**YOUR INSTRUCTIONS**
Within the material below, locate the line with "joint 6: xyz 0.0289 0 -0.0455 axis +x" and the line with "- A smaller", then return those two lines and all lines between them, exactly as written.

**AVAILABLE RECORDS**
# # # #
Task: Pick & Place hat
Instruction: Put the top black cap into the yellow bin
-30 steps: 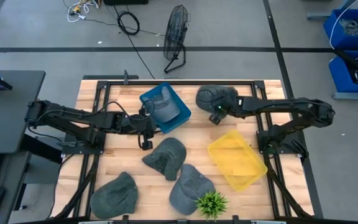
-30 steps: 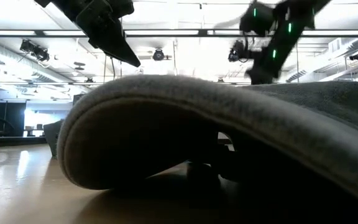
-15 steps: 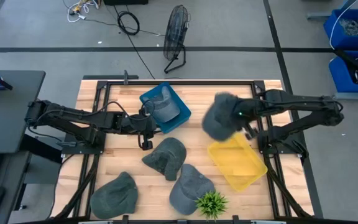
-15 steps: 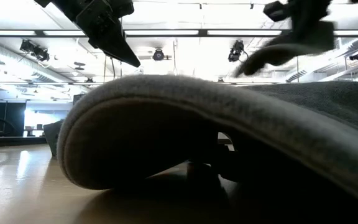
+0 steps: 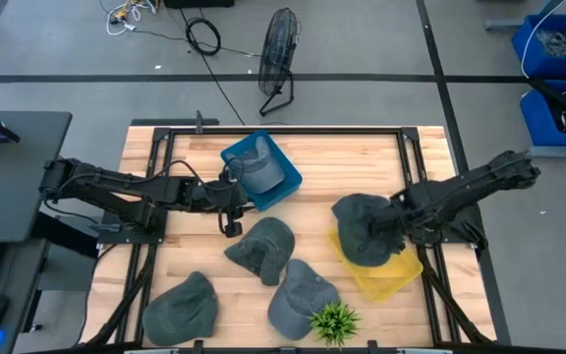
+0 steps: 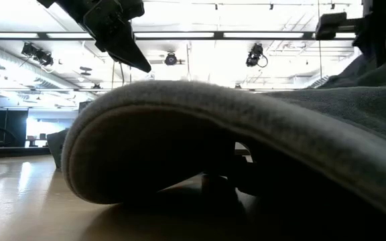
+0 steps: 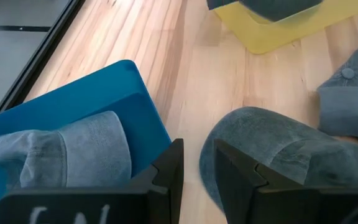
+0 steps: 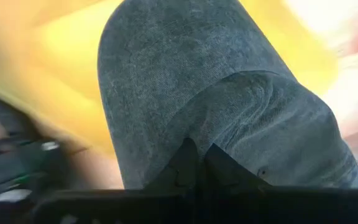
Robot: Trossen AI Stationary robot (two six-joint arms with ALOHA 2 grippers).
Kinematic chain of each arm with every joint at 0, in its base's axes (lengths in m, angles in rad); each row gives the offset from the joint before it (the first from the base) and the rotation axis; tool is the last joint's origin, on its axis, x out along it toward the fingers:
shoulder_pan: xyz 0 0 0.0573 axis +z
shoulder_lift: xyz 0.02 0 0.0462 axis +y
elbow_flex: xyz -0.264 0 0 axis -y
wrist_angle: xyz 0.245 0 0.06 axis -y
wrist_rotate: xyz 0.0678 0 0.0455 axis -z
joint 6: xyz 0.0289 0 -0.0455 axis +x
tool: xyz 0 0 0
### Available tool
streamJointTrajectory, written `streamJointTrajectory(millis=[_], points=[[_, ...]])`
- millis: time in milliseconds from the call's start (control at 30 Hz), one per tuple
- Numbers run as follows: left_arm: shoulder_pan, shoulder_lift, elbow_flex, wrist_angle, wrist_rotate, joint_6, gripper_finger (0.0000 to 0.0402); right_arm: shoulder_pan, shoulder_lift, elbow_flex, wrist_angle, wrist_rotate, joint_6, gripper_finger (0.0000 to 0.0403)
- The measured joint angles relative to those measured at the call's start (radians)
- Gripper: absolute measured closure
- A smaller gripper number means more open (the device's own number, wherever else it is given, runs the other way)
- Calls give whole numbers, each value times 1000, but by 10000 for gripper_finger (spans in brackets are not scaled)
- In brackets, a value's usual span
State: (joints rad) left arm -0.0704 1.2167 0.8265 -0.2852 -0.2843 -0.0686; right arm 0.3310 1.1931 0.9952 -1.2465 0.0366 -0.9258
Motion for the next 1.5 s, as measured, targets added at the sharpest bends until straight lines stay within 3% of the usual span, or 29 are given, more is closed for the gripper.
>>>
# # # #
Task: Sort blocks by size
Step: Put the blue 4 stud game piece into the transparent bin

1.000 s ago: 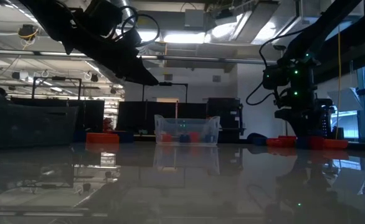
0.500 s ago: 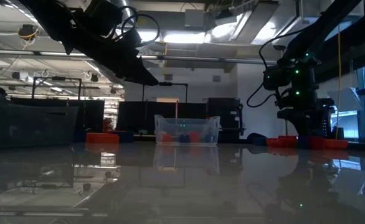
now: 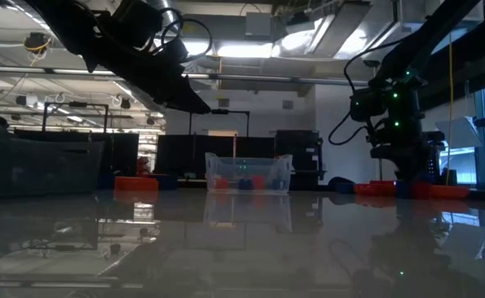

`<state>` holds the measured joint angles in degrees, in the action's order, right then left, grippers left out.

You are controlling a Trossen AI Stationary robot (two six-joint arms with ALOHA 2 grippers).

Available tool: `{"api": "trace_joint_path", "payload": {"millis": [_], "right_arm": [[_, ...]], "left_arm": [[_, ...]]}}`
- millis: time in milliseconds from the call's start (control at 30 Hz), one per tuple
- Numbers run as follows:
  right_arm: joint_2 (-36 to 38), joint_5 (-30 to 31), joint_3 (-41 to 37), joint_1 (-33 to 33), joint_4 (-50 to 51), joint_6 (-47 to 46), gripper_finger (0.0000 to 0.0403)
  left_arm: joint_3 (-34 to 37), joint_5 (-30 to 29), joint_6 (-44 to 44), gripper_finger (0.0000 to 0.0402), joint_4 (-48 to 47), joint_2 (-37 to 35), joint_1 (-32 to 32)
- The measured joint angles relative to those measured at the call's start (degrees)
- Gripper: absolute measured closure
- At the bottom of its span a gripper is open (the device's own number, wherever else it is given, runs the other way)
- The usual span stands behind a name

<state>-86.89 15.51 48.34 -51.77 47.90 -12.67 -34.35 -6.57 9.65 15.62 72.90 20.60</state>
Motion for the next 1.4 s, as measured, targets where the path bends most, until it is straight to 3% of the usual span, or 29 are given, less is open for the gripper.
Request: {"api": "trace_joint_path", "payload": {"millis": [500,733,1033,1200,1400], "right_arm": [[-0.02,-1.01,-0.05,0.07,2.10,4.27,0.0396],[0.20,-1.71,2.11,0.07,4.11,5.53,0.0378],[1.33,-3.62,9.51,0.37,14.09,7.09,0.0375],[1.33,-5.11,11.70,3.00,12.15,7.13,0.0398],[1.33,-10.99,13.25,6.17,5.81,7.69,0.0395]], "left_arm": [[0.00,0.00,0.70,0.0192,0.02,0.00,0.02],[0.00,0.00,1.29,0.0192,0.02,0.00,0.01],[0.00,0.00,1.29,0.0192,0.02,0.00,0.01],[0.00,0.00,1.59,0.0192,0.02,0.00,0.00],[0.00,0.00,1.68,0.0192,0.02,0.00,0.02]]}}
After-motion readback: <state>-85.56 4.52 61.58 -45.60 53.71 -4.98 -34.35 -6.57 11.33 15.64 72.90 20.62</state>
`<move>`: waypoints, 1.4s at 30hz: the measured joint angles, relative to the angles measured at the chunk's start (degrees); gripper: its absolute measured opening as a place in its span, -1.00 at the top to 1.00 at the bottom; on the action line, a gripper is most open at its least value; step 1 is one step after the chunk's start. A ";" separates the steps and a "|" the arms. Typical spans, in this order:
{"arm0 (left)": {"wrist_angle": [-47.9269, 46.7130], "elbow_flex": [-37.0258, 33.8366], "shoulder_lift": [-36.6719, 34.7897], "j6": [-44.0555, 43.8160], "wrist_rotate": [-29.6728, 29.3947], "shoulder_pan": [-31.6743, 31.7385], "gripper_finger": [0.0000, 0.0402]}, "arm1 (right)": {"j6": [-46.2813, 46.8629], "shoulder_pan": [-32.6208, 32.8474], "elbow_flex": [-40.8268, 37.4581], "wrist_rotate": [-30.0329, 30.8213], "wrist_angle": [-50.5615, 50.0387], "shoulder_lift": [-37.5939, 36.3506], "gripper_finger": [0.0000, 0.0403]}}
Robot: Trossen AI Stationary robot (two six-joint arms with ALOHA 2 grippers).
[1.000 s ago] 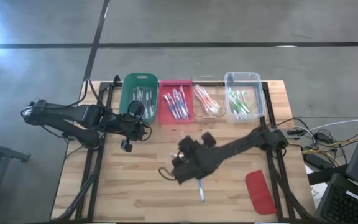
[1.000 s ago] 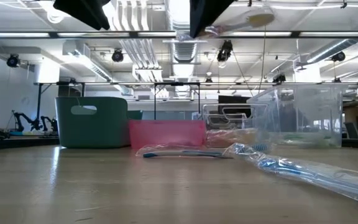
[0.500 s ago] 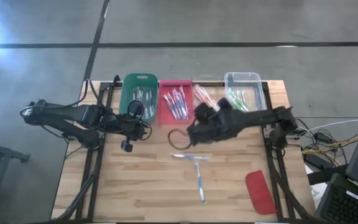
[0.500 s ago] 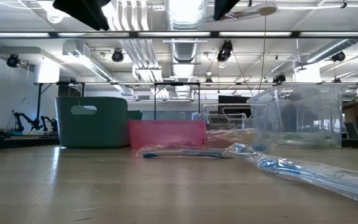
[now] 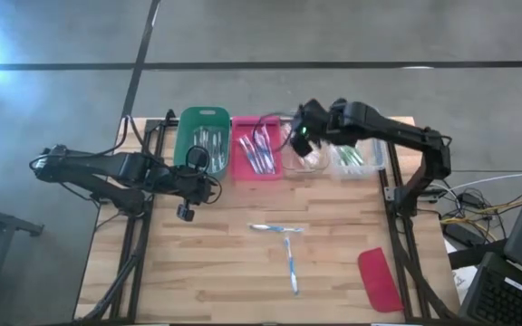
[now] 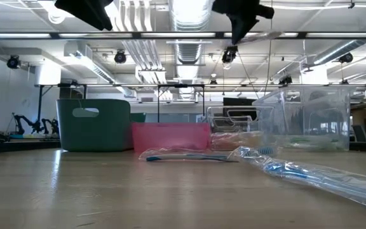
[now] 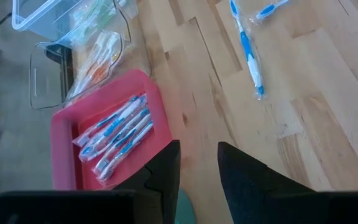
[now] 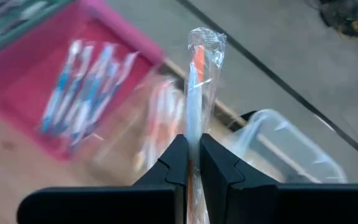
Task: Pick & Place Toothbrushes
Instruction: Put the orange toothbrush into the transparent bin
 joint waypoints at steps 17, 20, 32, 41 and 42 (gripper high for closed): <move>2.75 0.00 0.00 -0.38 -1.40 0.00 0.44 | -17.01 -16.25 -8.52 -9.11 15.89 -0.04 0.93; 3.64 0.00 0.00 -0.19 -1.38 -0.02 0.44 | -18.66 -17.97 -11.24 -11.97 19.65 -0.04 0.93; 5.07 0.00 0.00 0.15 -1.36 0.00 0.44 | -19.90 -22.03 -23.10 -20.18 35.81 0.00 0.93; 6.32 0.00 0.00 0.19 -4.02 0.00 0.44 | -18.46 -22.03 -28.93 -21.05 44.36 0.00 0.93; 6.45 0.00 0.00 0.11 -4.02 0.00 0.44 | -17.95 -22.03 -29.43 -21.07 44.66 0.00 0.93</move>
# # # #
**TASK RESULT**
joint 6: xyz 0.0289 0 -0.0455 axis +x
tool: xyz 0 0 0
### Available tool
streamJointTrajectory, written `streamJointTrajectory(millis=[_], points=[[_, ...]])`
- millis: time in milliseconds from the call's start (control at 30 Hz), one per tuple
- Numbers run as follows: left_arm: shoulder_pan, shoulder_lift, elbow_flex, wrist_angle, wrist_rotate, joint_6, gripper_finger (0.0000 to 0.0402); right_arm: shoulder_pan, shoulder_lift, elbow_flex, wrist_angle, wrist_rotate, joint_6, gripper_finger (0.0000 to 0.0403)
- The measured joint angles relative to those measured at the call's start (radians)
- Gripper: absolute measured closure
- A smaller gripper number means more open (the device's own number, wherever else it is given, runs the other way)

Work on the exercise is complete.